◆ DIRECTIONS FOR THIS TASK ◆
Please reproduce all of the data below exactly, leaving each picture out.

Collection entries:
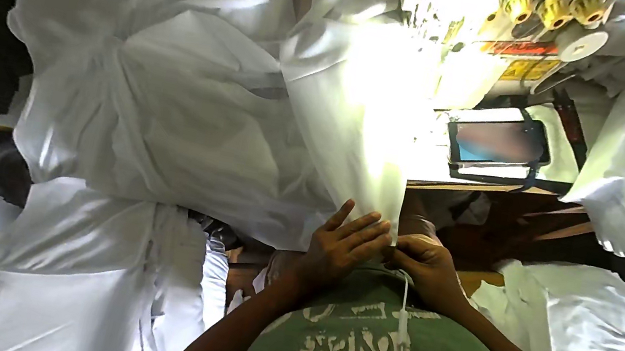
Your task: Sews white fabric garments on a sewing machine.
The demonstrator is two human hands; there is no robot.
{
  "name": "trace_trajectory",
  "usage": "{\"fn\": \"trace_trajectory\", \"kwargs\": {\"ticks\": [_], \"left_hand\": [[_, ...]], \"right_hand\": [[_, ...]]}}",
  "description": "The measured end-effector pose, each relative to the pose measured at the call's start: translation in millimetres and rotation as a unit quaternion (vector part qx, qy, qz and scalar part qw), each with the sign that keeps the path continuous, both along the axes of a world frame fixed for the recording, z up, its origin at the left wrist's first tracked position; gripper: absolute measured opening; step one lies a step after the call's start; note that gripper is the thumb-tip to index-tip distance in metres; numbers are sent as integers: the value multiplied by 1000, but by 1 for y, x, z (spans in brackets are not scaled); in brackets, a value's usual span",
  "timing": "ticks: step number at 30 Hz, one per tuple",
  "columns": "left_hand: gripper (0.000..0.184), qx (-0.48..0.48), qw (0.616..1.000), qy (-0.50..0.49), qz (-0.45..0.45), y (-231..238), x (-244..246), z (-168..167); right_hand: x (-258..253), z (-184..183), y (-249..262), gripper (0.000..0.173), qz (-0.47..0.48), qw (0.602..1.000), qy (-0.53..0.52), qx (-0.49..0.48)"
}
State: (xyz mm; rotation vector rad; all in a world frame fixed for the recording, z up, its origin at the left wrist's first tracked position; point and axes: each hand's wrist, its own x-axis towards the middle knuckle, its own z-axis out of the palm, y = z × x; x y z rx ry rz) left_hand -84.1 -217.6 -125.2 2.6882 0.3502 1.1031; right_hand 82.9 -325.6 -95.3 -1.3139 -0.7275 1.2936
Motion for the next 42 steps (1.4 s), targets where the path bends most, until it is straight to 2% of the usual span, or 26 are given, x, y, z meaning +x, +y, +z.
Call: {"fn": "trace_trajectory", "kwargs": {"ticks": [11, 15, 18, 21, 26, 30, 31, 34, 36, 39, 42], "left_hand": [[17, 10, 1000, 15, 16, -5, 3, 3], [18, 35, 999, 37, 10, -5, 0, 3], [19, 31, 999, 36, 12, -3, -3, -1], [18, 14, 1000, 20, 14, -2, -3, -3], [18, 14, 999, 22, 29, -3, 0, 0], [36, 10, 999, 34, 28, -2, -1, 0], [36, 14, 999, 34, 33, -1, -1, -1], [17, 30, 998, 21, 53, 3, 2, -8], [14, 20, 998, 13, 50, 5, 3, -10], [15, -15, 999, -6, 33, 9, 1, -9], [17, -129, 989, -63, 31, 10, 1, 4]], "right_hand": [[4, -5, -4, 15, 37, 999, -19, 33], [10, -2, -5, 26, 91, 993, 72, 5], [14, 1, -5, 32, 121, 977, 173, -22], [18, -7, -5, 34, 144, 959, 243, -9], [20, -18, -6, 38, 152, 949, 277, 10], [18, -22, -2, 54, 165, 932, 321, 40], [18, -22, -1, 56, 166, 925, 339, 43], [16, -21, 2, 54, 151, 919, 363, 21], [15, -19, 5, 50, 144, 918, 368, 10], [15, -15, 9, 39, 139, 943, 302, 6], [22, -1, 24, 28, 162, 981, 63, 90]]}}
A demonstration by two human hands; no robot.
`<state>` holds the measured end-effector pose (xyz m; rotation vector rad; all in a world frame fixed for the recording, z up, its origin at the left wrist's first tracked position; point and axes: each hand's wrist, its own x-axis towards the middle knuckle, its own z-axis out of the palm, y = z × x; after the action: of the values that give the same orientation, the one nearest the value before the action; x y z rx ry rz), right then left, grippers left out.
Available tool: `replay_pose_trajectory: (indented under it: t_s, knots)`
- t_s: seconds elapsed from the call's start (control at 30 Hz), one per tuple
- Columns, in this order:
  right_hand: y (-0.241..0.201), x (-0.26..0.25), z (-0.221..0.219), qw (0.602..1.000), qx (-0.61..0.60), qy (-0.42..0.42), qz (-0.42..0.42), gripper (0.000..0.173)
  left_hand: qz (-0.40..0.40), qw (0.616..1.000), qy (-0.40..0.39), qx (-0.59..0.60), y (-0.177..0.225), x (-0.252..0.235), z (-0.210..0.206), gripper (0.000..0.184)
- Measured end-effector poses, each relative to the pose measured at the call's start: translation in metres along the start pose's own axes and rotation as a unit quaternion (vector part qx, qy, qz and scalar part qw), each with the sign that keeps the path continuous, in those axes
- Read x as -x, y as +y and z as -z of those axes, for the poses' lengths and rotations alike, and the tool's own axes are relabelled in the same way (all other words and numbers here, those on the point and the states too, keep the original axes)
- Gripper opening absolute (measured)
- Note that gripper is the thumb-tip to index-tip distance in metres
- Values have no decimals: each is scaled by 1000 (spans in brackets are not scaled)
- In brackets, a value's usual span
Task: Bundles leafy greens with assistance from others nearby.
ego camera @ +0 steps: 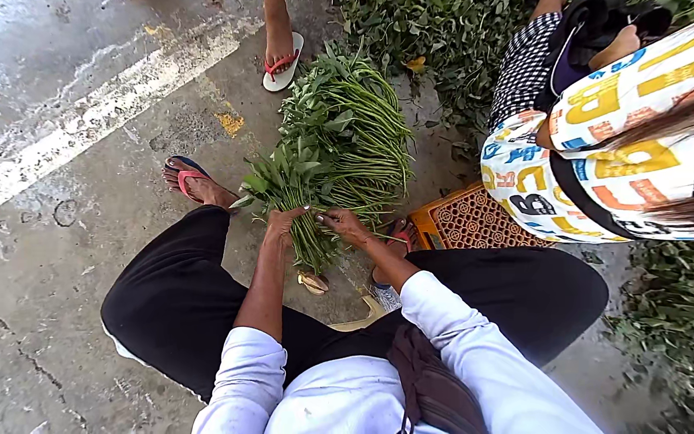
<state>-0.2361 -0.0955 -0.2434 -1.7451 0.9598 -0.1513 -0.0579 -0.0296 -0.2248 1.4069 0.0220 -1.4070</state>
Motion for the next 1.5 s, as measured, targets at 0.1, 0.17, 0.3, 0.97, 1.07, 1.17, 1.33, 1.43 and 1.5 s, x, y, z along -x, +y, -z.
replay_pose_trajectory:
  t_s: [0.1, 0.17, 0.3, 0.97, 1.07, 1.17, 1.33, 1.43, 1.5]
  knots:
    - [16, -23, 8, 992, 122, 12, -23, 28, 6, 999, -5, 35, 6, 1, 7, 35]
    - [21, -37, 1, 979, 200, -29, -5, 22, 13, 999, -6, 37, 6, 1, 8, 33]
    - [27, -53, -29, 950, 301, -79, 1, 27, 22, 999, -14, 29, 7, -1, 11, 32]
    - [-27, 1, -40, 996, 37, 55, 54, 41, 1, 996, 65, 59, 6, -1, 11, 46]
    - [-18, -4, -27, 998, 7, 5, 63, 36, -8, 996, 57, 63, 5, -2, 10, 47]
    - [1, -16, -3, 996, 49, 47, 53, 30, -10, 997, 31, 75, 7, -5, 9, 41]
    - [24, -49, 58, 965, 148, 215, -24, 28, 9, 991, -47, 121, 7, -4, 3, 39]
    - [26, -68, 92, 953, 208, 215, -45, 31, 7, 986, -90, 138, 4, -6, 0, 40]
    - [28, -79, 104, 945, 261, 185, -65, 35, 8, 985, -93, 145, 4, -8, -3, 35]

◆ EXPECTED ANSWER ◆
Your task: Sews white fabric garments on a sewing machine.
The demonstrator is two human hands; there is no robot.
{
  "name": "trace_trajectory",
  "usage": "{\"fn\": \"trace_trajectory\", \"kwargs\": {\"ticks\": [_], \"left_hand\": [[_, ...]], \"right_hand\": [[_, ...]]}}",
  "description": "The measured end-effector pose, each relative to the pose measured at the call's start: translation in millimetres and rotation as a unit quaternion (vector part qx, qy, qz and scalar part qw), each with the sign that keeps the path continuous, both along the axes of a world frame fixed for the recording, z up, its origin at the left wrist's first tracked position; gripper: absolute measured opening; step one lies a step after the call's start; note that gripper is the thumb-tip to index-tip distance in metres; numbers are sent as integers: the value multiplied by 1000, but by 1 for y, x, z (spans in brackets are not scaled); in brackets, a value's usual span",
  "timing": "ticks: step number at 30 Hz, one per tuple",
  "columns": "left_hand: gripper (0.000..0.184), qx (-0.48..0.48), qw (0.616..1.000), qy (-0.50..0.49), qz (-0.45..0.45), y (-231..238), x (-244..246), z (-168..167); right_hand: x (-258..253), z (-184..183), y (-249..262), gripper (0.000..0.173), qz (-0.47..0.48), qw (0.602..1.000), qy (-0.53..0.52), qx (-0.49..0.48)"
}
State: (xyz mm; rotation vector rad; all in a world frame fixed for the recording, z up, its origin at the left wrist's first tracked position; point and axes: each hand's wrist, its own x-axis towards the middle knuckle, its own z-axis out of the palm, y = z × x; x y z rx ry rz) left_hand -84.1 -217.6 -125.2 2.6882 0.3502 1.1031; right_hand 82.9 -325.6 -95.3 -1.3139 -0.7275 1.2936
Motion for the next 42 steps (1.4 s), targets where the path bends most, until it is straight to 2% of the usual span, or 26 are given, x, y, z meaning +x, +y, +z.
Call: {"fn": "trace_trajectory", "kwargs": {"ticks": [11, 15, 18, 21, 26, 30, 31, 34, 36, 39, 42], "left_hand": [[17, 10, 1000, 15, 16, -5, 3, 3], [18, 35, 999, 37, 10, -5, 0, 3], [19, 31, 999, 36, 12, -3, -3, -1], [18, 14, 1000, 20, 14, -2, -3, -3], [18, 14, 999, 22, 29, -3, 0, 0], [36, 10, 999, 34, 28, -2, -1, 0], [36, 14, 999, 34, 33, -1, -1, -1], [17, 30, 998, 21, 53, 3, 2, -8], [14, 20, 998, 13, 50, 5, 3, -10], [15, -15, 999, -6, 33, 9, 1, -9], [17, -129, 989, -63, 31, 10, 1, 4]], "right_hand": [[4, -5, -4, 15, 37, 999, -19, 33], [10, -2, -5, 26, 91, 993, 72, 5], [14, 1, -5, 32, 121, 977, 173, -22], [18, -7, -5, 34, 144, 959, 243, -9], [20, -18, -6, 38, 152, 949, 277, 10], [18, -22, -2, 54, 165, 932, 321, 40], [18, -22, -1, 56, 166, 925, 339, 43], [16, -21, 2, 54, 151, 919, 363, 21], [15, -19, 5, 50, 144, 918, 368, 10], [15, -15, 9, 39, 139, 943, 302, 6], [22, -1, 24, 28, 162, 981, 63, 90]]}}
A demonstration by two human hands; no robot.
`<state>` holds the measured end-effector pose (xyz m; rotation vector rad; all in a world frame fixed for the recording, z up, its origin at the left wrist's first tracked position; point and axes: each hand's wrist, its own x-axis towards the middle knuckle, its own z-axis out of the palm, y = z × x; after the action: of the values that give the same orientation, the one nearest the value before the action; x y z rx ry rz), right then left, grippers left out.
Available tool: `replay_pose_trajectory: (indented under it: t_s, knots)`
- t_s: seconds elapsed from the call's start (control at 30 Hz), one per tuple
- Columns, in this order:
  right_hand: y (-0.241..0.201), x (-0.26..0.25), z (-0.221..0.219), qw (0.602..1.000), qx (-0.61..0.60), qy (-0.42..0.42), qz (-0.42..0.42), gripper (0.000..0.173)
  left_hand: qz (-0.40..0.40), qw (0.616..1.000), qy (-0.40..0.39), qx (-0.59..0.60), y (-0.177..0.225), x (-0.252..0.235), z (-0.210..0.206), gripper (0.000..0.184)
- Measured end-effector poses, each relative to the pose measured at the call's start: translation in metres along the start pose's own axes and rotation as a unit quaternion (vector part qx, qy, qz and scalar part qw), each with the sign that keeps the path continuous, in those axes
- Read x as -x, y as +y and z as -z of those axes, for the poses' lengths and rotations alike, and the tool's own axes are relabelled in the same way (all other words and numbers here, those on the point and the states too, keep the original axes)
- Gripper opening absolute (measured)
- Note that gripper is the thumb-tip to index-tip distance in metres
- Values have no decimals: each is scaled by 1000 (spans in brackets are not scaled)
- In brackets, a value's usual span
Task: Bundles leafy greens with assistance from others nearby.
ego camera @ +0 steps: 
<state>-0.2361 -0.0955 -0.2434 -1.7451 0.9598 -0.1513 -0.0579 -0.0296 -0.2248 1.4069 0.0220 -1.4070</state>
Motion for the next 1.5 s, as measured, targets at 0.1, 0.17, 0.3, 0.97, 1.07, 1.17, 1.33, 1.43 and 1.5 s, x, y, z along -x, +y, -z.
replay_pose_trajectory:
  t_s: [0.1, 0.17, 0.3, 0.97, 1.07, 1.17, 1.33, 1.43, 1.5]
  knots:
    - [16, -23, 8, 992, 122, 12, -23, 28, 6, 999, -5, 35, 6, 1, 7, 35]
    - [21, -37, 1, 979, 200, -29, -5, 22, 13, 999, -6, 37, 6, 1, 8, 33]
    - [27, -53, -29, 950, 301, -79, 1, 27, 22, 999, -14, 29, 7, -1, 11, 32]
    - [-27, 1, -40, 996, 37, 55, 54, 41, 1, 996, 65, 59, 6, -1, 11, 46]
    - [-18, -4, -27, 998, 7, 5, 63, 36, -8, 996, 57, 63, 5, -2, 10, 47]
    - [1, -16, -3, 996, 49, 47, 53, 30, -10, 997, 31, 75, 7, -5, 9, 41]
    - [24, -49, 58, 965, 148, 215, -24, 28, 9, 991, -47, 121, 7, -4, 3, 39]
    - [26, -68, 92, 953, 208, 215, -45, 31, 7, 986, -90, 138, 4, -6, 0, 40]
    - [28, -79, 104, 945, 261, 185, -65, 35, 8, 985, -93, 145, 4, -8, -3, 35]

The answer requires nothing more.